The Tax Publishers2020 TaxPub(DT) 4761 (Del-Trib)

IN THE ITAT, NEW DELHI BENCH

R.K. PANDA, A.M. & SUCHITRA KAMBLE, J.M.

RMP Holding (P) Ltd. v. ITO

I.T.A. No. 7243/Del/2019

31 July, 2020

In favour of assessee.

Appellant by: Suresh Gupta

Respondent by: M. Barnwal

ORDER

R.K. Panda, A.M.

This appeal filed by the assessee is directed against the Order, dated 5-8-2019 of the Commissioner (Appeals)-7, New Delhi, relating to assessment year 2011-12.

2. Facts of the case, in brief, are that the assessee is a company and filed its return of income on 17-8-2011, declaring a loss of Rs. 20,53,019. The case was scrutinized under section 143(3) on 10-3-2014, determining the income at Rs. 20,06,714. Thereafter, on the basis of information received during the course of search and seizure operation in the case of entry provider Shri Anand Kumar Jain and Shri Naresh Kumar Jain and subsequent investigation that the assessee is a beneficiary of Rs. 39,00,055, the case of the assessee was reopened by recording reasons under section 147. Subsequently, notice under section 148 was issued on 26-3-2018 after obtaining prior approval of the PCIT-7, New Delhi. In response to the same, the assessee filed a letter stating that the return already filed under section 139 may be treated as the return filed in response to the notice under section 148 of the Act. However, another Letter, dated 7-8-2018 was issued to the assessee requesting him to file the return in response to notice under section 148 of the Act. The assessee ultimately filed its return on 13-8-2018 declaring a loss of Rs. 4,053. Subsequently, the assessing officer issued notice under section 143(2) and 142(1) of the Income Tax Act and copies of the reasons recorded were also handed over to the assessee.

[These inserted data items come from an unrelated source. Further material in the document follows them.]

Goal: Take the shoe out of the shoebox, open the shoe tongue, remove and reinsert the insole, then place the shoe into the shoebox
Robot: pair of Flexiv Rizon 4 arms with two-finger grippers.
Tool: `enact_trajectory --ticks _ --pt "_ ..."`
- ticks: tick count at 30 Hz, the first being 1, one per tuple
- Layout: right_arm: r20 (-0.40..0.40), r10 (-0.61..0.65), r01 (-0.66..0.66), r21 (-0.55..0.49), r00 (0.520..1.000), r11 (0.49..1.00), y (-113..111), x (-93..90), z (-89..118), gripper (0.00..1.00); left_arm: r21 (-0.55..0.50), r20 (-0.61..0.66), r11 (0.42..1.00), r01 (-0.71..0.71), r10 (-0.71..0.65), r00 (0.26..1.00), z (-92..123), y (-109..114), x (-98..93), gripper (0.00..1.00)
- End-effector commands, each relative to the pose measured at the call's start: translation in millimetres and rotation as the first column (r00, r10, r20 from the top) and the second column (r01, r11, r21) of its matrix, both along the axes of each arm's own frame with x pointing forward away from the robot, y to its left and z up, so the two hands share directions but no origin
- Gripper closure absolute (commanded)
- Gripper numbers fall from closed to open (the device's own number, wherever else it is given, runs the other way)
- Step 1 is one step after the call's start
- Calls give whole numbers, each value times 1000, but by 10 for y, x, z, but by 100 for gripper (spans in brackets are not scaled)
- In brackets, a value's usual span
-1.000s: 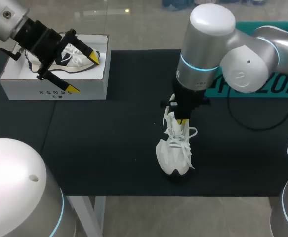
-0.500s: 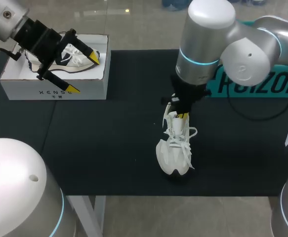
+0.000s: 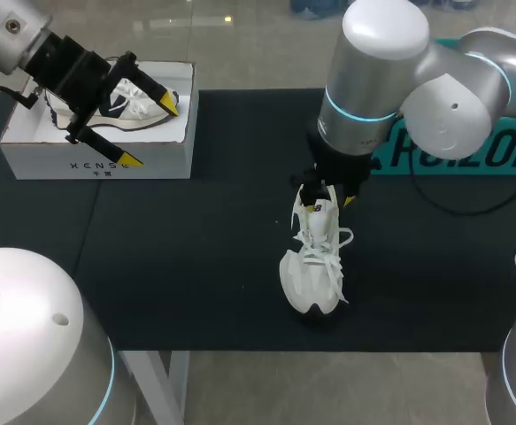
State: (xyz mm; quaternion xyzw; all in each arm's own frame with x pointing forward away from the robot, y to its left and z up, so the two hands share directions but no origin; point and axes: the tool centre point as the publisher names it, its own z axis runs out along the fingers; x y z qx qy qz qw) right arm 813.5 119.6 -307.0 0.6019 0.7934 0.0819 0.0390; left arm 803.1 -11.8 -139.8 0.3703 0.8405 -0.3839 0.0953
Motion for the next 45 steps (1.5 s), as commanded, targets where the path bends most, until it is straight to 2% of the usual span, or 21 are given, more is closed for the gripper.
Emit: enact_trajectory --ticks 1,9,10,12,14,17,19,22,23,24,45 --pt "1 -1 1 2 1000 1000 -1 -6 -12 0 5 0 1000 0 0 1000 5 2 -4 0" --pt "1 -1 1 2 1000 1000 -1 -6 -12 0 5 0 1000 0 0 1000 5 2 -4 0" --pt "41 48 -46 -48 998 998 17 -14 3 0 5 0 1000 0 0 1000 5 2 -4 0" --pt "83 162 -155 -81 983 985 31 -37 10 0 5 0 1000 0 0 1000 5 2 -4 0" --pt "104 255 -245 -99 961 964 10 -48 -6 0 5 0 1000 0 0 1000 5 2 -4 0" --pt "94 352 -339 -134 931 931 -65 -47 -51 0 5 0 1000 0 0 1000 5 2 -4 0" --pt "98 391 -381 -104 915 919 -111 -56 -37 0 5 0 1000 0 0 1000 5 2 -4 0" --pt "125 517 -516 -45 847 856 -156 -64 16 0 5 0 1000 0 0 1000 5 2 -4 0" --pt "120 527 -523 -66 841 850 -176 -50 36 0 5 0 1000 0 0 1000 5 2 -4 0" --pt "127 515 -515 -31 848 857 -204 -28 68 0 5 0 1000 0 0 1000 5 2 -4 0" --pt "127 515 -515 -31 848 857 -204 -28 68 0 5 0 1000 0 0 1000 5 2 -4 0"
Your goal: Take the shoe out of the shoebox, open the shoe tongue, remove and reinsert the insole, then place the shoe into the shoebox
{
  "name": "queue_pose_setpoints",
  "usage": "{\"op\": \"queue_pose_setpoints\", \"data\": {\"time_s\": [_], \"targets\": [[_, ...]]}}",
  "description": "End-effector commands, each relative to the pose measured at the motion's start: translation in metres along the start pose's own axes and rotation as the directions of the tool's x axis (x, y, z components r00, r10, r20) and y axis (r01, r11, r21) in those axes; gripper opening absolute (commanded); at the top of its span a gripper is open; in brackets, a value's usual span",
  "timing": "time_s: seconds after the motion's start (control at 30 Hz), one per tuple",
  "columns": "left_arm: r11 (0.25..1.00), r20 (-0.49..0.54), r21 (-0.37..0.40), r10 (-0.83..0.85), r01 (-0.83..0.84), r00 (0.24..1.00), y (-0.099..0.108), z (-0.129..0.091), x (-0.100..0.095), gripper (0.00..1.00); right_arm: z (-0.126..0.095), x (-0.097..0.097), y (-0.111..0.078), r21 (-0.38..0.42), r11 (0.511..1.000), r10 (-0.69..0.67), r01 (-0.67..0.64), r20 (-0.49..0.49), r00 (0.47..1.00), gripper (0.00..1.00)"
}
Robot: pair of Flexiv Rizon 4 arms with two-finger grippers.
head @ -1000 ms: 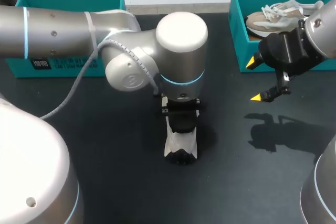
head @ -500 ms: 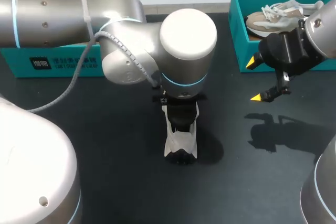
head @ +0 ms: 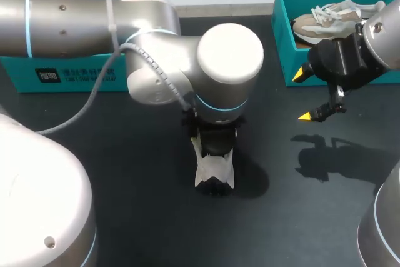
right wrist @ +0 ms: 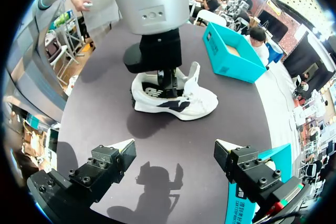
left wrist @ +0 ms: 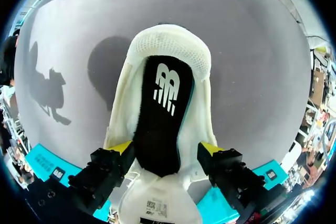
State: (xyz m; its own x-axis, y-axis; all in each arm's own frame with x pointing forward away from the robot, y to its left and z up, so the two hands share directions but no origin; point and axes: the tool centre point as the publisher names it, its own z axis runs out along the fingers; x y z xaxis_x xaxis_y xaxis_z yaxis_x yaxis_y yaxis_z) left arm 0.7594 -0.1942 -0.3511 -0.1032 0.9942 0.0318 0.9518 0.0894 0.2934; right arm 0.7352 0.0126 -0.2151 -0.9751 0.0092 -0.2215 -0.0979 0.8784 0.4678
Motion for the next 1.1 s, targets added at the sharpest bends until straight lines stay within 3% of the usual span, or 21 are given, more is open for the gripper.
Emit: {"op": "queue_pose_setpoints", "data": {"time_s": [0.03,0.33,0.63,0.87,1.1], "targets": [[1.000,0.000,0.006,0.000,0.000,1.000,0.001,0.001,0.002,1.00,0.001,0.000,0.000,0.003,1.000,0.001,-0.001,0.000,1.000,1.00],[1.000,-0.020,0.026,0.010,-0.009,1.000,0.001,0.006,0.005,1.00,0.001,0.000,0.000,0.003,1.000,0.001,-0.001,0.000,1.000,1.00],[1.000,0.004,0.011,0.029,-0.029,1.000,0.009,-0.015,0.005,1.00,0.001,0.000,0.000,0.003,1.000,0.001,-0.001,0.000,1.000,1.00],[1.000,0.007,0.004,0.021,-0.021,1.000,0.034,-0.021,0.006,1.00,0.001,0.000,0.000,0.003,1.000,0.001,-0.001,0.000,1.000,1.00],[0.998,0.030,-0.063,0.002,-0.001,1.000,0.067,-0.041,0.008,1.00,0.001,0.000,0.000,0.003,1.000,0.001,-0.001,0.000,1.000,1.00]]}}
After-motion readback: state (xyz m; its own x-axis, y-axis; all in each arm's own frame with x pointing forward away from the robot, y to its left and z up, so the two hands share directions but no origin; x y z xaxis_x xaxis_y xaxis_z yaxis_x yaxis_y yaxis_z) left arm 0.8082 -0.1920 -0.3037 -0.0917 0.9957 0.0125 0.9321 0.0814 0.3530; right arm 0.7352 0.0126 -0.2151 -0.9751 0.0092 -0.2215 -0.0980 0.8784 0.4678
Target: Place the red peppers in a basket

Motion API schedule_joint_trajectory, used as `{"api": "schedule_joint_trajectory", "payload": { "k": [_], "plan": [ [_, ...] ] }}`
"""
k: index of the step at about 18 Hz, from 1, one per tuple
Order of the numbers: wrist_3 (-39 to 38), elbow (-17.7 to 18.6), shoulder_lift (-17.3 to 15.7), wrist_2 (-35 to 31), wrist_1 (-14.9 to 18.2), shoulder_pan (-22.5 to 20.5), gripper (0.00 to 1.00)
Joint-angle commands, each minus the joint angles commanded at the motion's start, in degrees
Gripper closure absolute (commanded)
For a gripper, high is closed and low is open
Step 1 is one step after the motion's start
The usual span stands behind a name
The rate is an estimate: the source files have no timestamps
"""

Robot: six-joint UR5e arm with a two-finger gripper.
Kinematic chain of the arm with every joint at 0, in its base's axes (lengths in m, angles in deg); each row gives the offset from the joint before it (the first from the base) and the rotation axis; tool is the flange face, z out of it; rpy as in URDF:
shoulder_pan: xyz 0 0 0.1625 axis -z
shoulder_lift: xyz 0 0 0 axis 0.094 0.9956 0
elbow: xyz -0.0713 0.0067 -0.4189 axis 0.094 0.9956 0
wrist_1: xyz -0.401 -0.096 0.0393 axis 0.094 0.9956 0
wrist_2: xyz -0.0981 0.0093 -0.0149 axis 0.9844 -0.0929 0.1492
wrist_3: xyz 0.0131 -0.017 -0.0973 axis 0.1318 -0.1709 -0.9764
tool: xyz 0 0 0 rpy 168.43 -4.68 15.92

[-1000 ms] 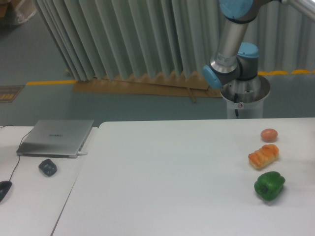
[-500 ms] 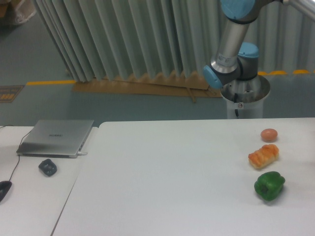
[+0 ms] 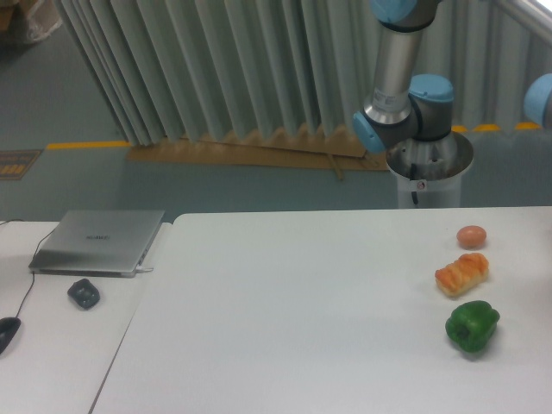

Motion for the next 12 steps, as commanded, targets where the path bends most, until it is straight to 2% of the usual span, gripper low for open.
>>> {"api": "schedule_joint_trajectory", "payload": {
  "k": [2, 7, 12],
  "plan": [
    [-0.6, 3.5, -2.7, -0.2, 0.2, 1.9, 0.0],
    [-4.1, 4.5, -4.2, 0.3, 0.7, 3.3, 0.0],
    [-4.7, 4.6, -4.2, 0.1, 0.7, 3.9, 0.0]
  ]
}}
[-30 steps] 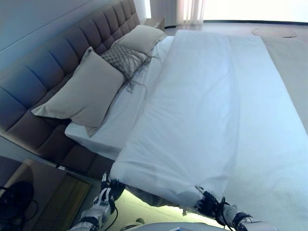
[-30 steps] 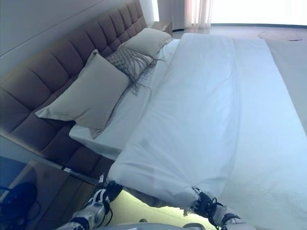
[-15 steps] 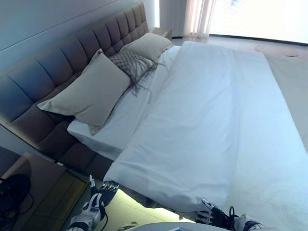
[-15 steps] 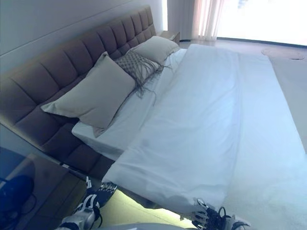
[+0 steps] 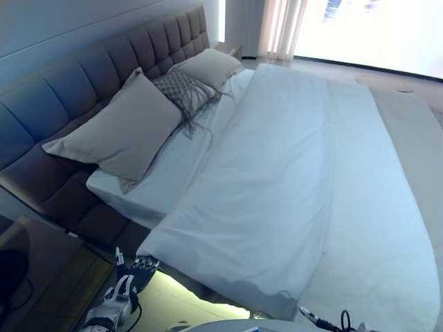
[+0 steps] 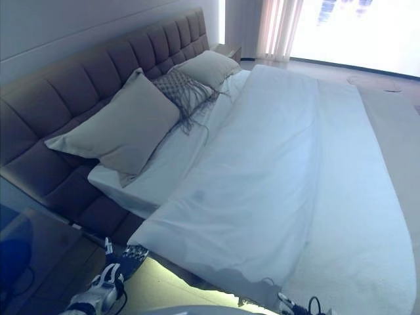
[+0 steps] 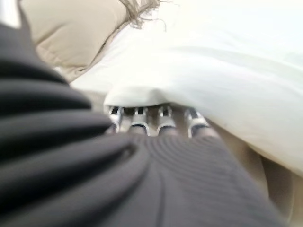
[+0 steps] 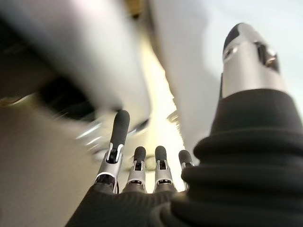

3. During the course of assessment proceedings, the assessing officer noted that the information was received in the case that the assessee has received accommodation entries from M/s. Ambaranuj Finance and Investments Pvt. Ltd. of Rs. 25 lakhs and M/s. Zen Tradex Pvt. Ltd. of Rs. 14 lakhs. During the course of assessment proceedings, the assessee filed confirmations from the above two companies and it was submitted that it had taken loans from these two parties. In order to verify the genuineness of these two parties, summons under section 131 were sent to the above two parties on the address available at ROC website as well as on e-mail id. It was made clear in the summons that personal deposition of the principal officer is required. However, on the appointed date, i.e., on 18-12-2018, neither anybody attended nor any request for adjournment was received. In the meanwhile, on 16-12-2018, the assessee was also asked to produce these parties for personal appearance. Since the assessee showed his inability to produce these parties and in absence of personal deposition of these parties, the assessing officer rejected the confirmation so filed by the assessee holding that the same cannot be relied upon. The assessing officer analysed the amount of Rs. 39,00,055 received by the assessee as accommodation entry. He considered the documents and electronic data seized from various premises by the Investigation Wing according to which a number of bank statements and signed and unsigned cheque books pertained to the shell companies of the Jain brothers were found. He noted as to how these two entities were being run by Shri Naresh Kumar Jain and the modus operandi. Rejecting the various explanations given by the assessee, the assessing officer made addition of Rs. 39,00,055 under section 68 of the Income Tax Act.